港町memory 79
「病気自慢」なんてのがあります。病院内でも、医院内でも待合室て、また、通りすがりの挨拶でも、偶然出会った道端でも、けっこうのお年寄り(私もですが)がよくされております。何のためにそんなことをするのかということが、私くらいのお年寄り(六十七歳、前期高齢者、年金受給者)になりますとワカッテまいります。つまるところ、「私はまだ大丈夫だ」という確認をしてるんですナ。
「あら、お春さん、お元気」
「なにいうてんの、私なんか、高血圧と膝の関節炎で、杖ナシでは歩けへんで、お夏さん」
「それくらいなんやの、私なんか、高血圧なんかもう10年も前からやで。このまえは、脳のなんたらで倒れたし、去年は三回もMRIや。軽いくも膜下シッケツやそうやけど、そこへきて、白内障やろ、あんなもんシリツしても二ヶ月しか見えんそうやしな。いまどき膝みたいなもん誰でもやで・・・子宮ガン切ったことは隠しとこか、ここぞというときに一発・・」
それだけ壊れていても、飯は食えてるというようなことで、入れ歯のハナシになって、どこそこの歯科医がイイとか悪いとか、
「ほな、今度一緒に焼き肉でも行こか」
というふうに病気自慢終了。
ですから、私がどれだけ壊れているか話したり書いたりすると、そんだけ壊れていてよう書けますなあ、といわれて、「どないや、現役や」とドヤ顔して、ほくそ笑んでる次第。
何度も書きますが、日本の自殺者が毎年三万人ちょいというのは、そこまでしか数えられないだけで、日本の鬱疾患自殺者も年間三万人です。というと、みんな鬱疾患で自殺していることになる。

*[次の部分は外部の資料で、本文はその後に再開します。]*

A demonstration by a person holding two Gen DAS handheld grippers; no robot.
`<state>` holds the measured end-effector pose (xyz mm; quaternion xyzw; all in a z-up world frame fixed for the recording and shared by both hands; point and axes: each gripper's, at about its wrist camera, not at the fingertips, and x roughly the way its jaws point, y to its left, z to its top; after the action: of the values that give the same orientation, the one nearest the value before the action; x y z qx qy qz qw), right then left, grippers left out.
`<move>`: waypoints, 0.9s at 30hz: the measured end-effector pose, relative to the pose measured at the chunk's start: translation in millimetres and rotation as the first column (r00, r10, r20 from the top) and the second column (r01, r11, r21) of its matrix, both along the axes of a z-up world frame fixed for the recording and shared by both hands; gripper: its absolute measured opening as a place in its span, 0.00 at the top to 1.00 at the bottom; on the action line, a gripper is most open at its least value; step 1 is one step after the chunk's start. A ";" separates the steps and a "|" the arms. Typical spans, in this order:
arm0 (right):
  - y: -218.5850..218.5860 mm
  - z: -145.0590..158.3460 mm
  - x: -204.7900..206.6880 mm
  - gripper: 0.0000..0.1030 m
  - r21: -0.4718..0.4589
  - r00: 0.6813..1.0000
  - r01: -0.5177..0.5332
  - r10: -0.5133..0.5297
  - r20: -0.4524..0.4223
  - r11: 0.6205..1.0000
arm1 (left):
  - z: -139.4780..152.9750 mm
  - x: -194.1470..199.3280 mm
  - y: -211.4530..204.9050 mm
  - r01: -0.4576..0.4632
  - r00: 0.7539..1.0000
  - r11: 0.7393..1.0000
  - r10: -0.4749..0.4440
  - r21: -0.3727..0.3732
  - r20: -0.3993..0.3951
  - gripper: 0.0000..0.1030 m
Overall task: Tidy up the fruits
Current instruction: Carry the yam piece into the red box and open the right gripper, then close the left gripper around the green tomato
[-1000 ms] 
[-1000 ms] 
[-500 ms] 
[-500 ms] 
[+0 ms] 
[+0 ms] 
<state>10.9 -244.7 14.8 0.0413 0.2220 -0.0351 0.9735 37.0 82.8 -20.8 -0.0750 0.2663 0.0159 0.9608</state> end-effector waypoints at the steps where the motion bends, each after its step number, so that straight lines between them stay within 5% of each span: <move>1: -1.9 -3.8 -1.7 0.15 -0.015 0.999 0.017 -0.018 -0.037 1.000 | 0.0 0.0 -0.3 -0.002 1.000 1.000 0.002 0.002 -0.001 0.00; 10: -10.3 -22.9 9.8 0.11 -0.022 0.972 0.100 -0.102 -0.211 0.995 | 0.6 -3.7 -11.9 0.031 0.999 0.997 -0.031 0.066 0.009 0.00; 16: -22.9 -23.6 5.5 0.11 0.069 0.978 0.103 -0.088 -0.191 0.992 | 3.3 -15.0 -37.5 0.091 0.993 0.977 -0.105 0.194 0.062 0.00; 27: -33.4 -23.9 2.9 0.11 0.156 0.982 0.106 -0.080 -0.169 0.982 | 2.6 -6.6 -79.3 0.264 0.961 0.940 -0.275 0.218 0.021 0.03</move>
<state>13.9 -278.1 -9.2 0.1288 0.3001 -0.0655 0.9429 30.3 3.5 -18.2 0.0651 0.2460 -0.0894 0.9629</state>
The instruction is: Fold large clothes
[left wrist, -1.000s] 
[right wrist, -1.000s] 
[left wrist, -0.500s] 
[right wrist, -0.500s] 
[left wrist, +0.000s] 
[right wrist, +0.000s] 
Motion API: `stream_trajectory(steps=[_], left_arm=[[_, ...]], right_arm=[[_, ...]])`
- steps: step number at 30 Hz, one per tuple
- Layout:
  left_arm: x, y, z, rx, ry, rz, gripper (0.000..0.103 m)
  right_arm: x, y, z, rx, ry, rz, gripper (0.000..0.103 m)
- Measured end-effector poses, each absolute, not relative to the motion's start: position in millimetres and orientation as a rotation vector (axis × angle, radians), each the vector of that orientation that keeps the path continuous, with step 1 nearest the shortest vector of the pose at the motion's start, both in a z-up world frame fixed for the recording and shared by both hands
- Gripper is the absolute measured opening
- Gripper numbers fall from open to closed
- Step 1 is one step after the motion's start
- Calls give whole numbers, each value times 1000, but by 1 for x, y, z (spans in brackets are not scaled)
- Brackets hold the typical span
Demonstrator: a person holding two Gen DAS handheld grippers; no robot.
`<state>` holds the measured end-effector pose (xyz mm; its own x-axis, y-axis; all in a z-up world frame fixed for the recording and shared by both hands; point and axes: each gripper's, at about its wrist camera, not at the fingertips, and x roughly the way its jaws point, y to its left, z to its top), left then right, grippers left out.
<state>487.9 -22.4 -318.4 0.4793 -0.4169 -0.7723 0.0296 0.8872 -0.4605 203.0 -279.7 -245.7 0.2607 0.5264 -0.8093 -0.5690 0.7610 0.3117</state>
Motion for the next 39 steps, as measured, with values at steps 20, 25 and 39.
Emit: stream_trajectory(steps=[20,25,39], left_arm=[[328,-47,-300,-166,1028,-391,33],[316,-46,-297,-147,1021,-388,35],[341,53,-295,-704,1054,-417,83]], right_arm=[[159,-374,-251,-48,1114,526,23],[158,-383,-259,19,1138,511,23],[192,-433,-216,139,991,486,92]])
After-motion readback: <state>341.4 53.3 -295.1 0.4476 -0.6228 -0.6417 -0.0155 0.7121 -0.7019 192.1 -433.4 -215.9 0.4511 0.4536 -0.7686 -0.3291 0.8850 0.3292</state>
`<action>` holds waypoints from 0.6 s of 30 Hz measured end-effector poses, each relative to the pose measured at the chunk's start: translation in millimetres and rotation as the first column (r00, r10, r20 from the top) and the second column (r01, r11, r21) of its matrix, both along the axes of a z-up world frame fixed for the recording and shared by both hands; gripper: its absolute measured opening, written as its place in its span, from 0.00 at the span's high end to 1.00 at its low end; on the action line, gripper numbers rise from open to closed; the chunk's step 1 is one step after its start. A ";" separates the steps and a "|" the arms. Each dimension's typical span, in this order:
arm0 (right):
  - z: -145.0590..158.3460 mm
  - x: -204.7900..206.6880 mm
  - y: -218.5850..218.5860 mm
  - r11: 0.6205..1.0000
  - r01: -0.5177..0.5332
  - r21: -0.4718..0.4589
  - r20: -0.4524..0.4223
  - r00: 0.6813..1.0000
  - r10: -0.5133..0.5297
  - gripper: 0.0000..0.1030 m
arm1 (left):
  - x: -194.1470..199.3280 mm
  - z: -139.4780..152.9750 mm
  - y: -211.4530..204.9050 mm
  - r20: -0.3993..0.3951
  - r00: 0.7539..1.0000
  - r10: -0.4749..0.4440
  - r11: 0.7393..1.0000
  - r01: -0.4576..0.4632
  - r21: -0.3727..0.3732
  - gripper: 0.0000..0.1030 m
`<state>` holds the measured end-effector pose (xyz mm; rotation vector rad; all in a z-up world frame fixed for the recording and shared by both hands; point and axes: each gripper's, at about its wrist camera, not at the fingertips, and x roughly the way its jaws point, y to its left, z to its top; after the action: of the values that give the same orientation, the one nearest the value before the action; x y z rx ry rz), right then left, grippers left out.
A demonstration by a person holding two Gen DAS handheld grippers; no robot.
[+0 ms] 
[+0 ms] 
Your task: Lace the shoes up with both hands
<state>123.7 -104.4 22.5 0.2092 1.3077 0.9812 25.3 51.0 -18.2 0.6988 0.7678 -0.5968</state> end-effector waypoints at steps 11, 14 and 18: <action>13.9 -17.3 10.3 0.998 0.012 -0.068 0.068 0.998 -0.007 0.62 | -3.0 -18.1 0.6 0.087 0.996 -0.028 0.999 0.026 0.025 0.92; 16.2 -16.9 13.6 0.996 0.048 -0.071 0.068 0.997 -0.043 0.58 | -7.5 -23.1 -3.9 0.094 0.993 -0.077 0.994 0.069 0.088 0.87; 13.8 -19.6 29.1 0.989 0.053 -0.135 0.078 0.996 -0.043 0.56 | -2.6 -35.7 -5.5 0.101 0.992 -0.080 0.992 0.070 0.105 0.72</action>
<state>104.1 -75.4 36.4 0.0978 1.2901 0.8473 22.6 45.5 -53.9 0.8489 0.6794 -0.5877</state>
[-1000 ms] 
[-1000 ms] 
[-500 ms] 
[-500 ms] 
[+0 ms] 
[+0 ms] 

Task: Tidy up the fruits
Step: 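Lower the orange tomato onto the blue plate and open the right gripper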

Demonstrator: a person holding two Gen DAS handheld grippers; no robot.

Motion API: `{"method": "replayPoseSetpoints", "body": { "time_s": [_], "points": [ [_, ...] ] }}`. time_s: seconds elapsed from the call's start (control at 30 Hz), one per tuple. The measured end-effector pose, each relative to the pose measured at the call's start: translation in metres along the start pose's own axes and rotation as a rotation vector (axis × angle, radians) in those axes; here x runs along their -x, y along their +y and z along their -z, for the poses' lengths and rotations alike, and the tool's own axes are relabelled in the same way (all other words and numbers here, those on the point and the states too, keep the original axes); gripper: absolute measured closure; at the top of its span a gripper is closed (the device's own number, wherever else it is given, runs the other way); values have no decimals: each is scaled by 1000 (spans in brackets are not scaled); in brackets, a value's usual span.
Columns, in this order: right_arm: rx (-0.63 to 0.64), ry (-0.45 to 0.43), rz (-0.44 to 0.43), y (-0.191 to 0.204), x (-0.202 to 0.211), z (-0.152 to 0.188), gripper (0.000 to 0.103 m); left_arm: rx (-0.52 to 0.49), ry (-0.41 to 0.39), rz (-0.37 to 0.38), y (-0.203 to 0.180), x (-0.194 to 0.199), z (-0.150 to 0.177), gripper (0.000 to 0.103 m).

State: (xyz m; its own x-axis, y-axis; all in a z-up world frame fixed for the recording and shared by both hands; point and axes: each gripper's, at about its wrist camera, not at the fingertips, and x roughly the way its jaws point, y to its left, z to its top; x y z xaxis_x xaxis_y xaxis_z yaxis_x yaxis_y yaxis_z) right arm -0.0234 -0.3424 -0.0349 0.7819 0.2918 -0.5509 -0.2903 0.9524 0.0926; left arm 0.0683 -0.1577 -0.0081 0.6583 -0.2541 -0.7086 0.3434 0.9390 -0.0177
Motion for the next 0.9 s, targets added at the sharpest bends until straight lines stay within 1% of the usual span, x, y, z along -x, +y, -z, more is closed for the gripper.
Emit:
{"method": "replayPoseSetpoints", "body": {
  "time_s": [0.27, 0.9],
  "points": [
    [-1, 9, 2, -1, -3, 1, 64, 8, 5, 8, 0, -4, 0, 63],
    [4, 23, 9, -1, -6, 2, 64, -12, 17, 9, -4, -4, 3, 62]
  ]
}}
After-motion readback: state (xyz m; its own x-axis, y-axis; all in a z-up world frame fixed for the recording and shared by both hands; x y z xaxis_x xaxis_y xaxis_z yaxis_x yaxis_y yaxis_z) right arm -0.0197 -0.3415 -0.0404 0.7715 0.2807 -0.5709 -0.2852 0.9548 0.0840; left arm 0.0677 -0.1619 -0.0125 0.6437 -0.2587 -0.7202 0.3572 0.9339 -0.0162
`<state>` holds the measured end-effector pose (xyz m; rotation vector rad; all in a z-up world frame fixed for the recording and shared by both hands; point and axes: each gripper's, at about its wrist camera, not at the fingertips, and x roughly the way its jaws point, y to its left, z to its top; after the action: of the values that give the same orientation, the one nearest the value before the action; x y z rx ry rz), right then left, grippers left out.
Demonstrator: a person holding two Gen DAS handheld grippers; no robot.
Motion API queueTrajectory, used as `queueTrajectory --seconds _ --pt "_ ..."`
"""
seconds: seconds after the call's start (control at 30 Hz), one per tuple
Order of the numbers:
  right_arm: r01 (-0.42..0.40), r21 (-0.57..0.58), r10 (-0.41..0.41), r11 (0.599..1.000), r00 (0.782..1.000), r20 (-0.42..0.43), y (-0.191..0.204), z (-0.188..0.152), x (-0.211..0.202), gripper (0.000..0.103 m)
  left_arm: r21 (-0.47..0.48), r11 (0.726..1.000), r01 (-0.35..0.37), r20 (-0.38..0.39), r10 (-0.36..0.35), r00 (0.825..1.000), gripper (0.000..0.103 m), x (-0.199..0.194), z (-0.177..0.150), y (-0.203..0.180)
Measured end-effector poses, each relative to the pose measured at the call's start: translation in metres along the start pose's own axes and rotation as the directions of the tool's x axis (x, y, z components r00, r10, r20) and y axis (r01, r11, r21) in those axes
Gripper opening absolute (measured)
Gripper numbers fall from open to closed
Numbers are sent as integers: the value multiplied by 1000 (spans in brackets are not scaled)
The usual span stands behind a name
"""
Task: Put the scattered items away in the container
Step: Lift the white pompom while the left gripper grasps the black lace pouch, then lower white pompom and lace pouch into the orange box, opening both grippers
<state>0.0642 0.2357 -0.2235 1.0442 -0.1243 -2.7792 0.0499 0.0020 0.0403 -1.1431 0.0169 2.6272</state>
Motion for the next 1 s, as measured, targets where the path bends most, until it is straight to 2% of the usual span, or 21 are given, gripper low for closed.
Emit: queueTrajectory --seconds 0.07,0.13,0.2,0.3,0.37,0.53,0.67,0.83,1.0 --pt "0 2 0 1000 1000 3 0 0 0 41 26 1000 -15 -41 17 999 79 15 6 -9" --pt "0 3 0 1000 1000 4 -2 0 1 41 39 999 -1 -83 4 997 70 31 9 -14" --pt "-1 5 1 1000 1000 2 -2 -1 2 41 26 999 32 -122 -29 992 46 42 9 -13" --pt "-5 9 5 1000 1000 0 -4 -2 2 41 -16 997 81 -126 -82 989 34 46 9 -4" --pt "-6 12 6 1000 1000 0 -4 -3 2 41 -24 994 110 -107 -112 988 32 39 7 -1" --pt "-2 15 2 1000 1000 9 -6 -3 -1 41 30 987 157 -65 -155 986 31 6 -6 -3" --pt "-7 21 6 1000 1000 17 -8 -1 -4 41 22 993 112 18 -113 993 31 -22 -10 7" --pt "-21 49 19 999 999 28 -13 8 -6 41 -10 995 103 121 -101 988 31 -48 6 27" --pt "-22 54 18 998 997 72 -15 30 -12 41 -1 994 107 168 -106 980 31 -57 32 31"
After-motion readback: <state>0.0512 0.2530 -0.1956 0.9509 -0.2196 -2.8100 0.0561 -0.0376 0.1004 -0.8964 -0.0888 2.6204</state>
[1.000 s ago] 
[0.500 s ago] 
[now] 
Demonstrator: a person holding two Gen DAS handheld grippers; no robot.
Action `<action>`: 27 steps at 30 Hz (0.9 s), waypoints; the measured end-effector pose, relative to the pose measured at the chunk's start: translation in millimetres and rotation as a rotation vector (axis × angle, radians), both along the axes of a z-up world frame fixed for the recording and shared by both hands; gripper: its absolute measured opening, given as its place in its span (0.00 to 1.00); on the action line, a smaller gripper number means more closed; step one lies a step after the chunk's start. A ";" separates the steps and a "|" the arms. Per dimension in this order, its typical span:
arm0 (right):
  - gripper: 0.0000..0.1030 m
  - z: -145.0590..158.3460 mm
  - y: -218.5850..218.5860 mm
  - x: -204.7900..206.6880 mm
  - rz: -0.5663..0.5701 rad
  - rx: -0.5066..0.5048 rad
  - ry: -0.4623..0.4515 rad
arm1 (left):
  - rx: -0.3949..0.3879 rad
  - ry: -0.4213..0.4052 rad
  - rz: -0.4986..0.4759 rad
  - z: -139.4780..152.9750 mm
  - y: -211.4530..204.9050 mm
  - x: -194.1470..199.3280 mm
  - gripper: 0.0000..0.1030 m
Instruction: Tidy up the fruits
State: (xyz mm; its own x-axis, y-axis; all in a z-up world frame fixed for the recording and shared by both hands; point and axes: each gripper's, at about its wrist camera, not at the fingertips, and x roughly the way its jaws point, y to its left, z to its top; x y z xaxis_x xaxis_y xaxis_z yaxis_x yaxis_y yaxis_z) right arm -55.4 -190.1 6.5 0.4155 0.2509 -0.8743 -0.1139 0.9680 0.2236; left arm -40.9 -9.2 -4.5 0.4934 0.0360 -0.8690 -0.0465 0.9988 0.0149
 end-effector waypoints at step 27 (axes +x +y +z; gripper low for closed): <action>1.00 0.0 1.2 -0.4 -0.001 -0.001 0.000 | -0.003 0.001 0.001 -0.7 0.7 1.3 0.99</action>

アーネスト・ヘミングウエイの有名なコトバは「人間の価値は絶望的敗北感に陥ったとき、そこからどうするかで決まる」なんですが、これも何度もかきましたが、ヘミングウエイは鬱病で自殺してます。
吉本隆明老師は「老いるということは次第に身体障害者になっていくことだ」とおっしゃいましたが、吉本学派の私といたしましても、それは身に沁みてワカル。私なんざ、右半身不随ですな、と、病気自慢。
カラダというものは、一つ悪くなると、連鎖的にヤラレますね。第七頸椎狭窄で歩き方のバランスが崩れるのを防ぐために無理してると、膝の軟骨が消え失せる、と、その足を守るために座骨神経痛が始まる。同時に食いしばった右の歯までが奇怪しくなって、三本入れ換え。
日本は精神病大国らしいですが、半世紀その精神疾患の代表、鬱病とご一緒したものにしてみれば、神経内科やら心療内科(なんざ、打鍵しても出て来ない名詞です)、おまけに内科や外科までが、向精神薬を(効くならイイだろう)バンバン出してるので、あちこちで依存者が増えます。私にいわせりゃ、オリンピックで騒いでいるのは、みんなどこか奇怪しい。
冬季五輪のカーリングで、綺麗な姉ちゃん観ながら、石の動きをまるで囲碁のように読んでいるのはまだまだ健全。もうすぐ、ご当地でも市民マラソンだか、温麵図マラソンだか、ありますが、ムカシ近隣の高校の運動会で観た「仮装行列」とおんなじじゃねえの。
と、おもう、日日是口実であります。